Caboco Sete Flechas não é fácil não, zifio!



Abril de 1962. Dia de São Jorge. Os terreiros de candomblé, umbanda e quimbanda estão em festa porque, na tradição religiosa afro-brasileira, Ogum é frequentemente identificado com São Jorge.

Os jovens playboys Odivaldo Guerra e Divaldo Martins resolvem esticar o espinhel no Templo de Umbanda Cacique Ubiratã, do babalorixá Pai Evaldo, localizado em Santa Luzia, bairro separado da Cachoeirinha pelo igarapé do Quarenta.

Bastava pegar uma catraia no final da Rua Maués para atravessar o igarapé.

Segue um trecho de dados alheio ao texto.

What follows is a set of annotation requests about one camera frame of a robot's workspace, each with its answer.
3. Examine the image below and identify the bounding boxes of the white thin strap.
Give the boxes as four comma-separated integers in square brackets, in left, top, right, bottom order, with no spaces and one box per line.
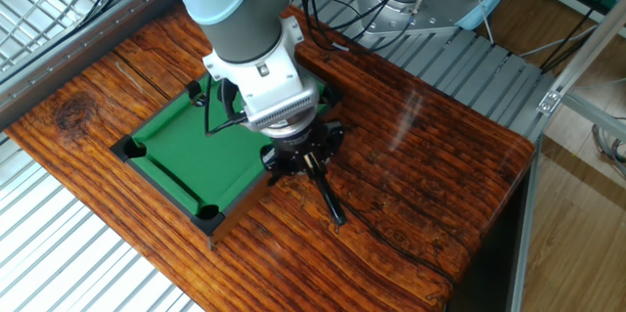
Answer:
[476,0,495,47]

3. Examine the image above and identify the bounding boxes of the metal wire mesh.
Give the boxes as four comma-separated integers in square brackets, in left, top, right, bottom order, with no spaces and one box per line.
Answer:
[0,0,172,74]

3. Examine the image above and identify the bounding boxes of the aluminium frame crossbar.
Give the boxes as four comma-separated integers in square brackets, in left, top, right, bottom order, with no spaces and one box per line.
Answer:
[557,89,626,143]

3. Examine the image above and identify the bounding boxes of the aluminium table leg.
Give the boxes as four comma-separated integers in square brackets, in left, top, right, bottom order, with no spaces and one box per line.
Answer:
[508,133,544,312]

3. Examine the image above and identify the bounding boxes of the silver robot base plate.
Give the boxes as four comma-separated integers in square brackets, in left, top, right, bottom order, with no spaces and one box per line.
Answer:
[351,0,475,37]

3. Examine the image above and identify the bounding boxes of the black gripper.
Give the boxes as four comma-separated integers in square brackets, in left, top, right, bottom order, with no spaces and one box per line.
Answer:
[263,120,346,187]

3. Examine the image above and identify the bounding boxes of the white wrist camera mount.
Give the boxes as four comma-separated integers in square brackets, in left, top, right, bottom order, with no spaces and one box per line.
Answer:
[202,15,322,133]

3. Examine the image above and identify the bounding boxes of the aluminium frame post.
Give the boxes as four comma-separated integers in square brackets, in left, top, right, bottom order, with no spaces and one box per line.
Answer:
[536,0,626,116]

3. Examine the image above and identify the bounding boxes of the wooden pool cue black handle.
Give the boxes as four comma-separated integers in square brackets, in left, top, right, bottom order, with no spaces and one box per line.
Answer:
[303,153,349,228]

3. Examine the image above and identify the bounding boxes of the loose cable loops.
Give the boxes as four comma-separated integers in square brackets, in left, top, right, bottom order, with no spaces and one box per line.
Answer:
[590,123,626,177]

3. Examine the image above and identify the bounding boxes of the black cable bundle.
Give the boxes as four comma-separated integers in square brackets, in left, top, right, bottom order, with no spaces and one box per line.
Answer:
[300,0,441,55]

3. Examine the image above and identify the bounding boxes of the mini green felt pool table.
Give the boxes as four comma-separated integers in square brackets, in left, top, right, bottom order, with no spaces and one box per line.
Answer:
[110,31,343,250]

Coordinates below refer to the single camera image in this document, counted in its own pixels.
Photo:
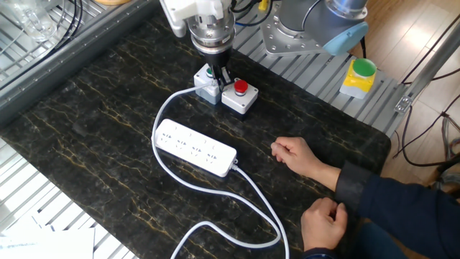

As filhas-de-santo de Pai Evaldo eram consideradas as devotas de Ogum mais bonitas da cidade.

No começo da madrugada, logo após o encerramento dos festejos, Divaldo Martins consegue fisgar uma bonita filha-de-santo e avisa pra Odivaldo Guerra esperá-lo no porto da catraia da Rua Maués, que ele não demora.

O casal sai caminhando naquela escuridão de breu, quase no meio de uma verdadeira mata fechada, em busca de um santuário para deixar a natureza seguir seu curso.

Depois de uns quinze minutos de pernada, eles conseguem divisar uma imensa pedra polida, cor de chumbo, no meio do capinzal. Divaldo coloca a garota sobre a pedra polida, na posição vaca atolada, e manda brasa.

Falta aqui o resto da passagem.